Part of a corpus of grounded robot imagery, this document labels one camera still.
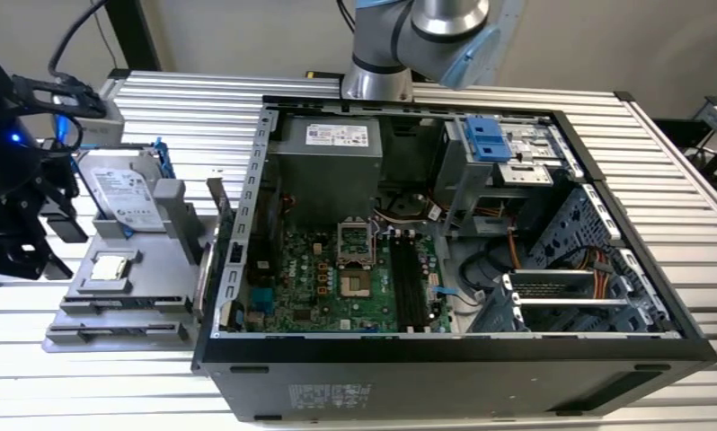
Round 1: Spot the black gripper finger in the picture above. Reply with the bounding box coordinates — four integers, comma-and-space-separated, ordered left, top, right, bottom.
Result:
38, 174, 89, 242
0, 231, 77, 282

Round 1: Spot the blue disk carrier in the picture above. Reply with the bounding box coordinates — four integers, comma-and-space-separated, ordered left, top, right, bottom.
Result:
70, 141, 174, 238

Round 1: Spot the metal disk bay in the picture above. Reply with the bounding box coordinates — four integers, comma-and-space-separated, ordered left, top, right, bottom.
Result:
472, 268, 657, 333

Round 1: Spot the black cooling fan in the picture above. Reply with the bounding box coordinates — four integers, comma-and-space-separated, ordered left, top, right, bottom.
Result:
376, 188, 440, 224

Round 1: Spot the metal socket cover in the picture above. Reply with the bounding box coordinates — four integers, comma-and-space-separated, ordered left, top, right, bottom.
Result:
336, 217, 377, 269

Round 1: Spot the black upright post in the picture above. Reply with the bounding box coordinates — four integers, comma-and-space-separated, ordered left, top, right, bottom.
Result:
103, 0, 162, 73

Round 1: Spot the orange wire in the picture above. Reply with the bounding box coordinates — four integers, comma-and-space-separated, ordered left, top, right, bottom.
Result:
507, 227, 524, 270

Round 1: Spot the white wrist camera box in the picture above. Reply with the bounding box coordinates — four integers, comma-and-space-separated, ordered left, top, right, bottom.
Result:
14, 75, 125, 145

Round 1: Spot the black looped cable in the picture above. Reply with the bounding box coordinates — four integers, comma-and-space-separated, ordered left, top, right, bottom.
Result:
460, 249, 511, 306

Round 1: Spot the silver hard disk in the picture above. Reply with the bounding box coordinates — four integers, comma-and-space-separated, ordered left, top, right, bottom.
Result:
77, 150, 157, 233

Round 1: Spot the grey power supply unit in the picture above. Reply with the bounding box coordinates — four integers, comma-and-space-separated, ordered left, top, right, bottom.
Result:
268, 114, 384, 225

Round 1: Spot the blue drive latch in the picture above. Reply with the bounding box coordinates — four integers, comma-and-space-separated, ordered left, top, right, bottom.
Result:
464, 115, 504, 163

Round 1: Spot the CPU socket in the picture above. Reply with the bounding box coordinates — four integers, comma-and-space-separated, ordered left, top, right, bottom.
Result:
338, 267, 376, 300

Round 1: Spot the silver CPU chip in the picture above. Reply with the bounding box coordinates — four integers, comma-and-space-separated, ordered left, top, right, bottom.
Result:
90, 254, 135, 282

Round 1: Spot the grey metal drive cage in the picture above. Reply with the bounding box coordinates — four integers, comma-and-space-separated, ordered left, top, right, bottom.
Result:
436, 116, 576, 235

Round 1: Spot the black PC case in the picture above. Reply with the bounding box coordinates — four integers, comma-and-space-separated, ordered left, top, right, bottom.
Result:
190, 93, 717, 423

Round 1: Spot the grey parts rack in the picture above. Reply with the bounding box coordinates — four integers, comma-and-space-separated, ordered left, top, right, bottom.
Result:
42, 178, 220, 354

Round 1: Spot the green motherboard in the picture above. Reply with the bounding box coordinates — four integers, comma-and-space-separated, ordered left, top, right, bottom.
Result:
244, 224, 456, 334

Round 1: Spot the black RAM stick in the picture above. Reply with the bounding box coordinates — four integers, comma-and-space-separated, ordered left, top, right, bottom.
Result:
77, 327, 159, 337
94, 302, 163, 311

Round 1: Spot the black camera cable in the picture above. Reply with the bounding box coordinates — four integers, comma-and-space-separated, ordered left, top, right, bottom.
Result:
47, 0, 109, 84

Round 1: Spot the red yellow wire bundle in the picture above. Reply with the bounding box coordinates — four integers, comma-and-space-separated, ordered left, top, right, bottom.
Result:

===============

**Work to be completed**: Only a number is wanted. Count the lines of the data that contain "blue".

**Answer section**: 2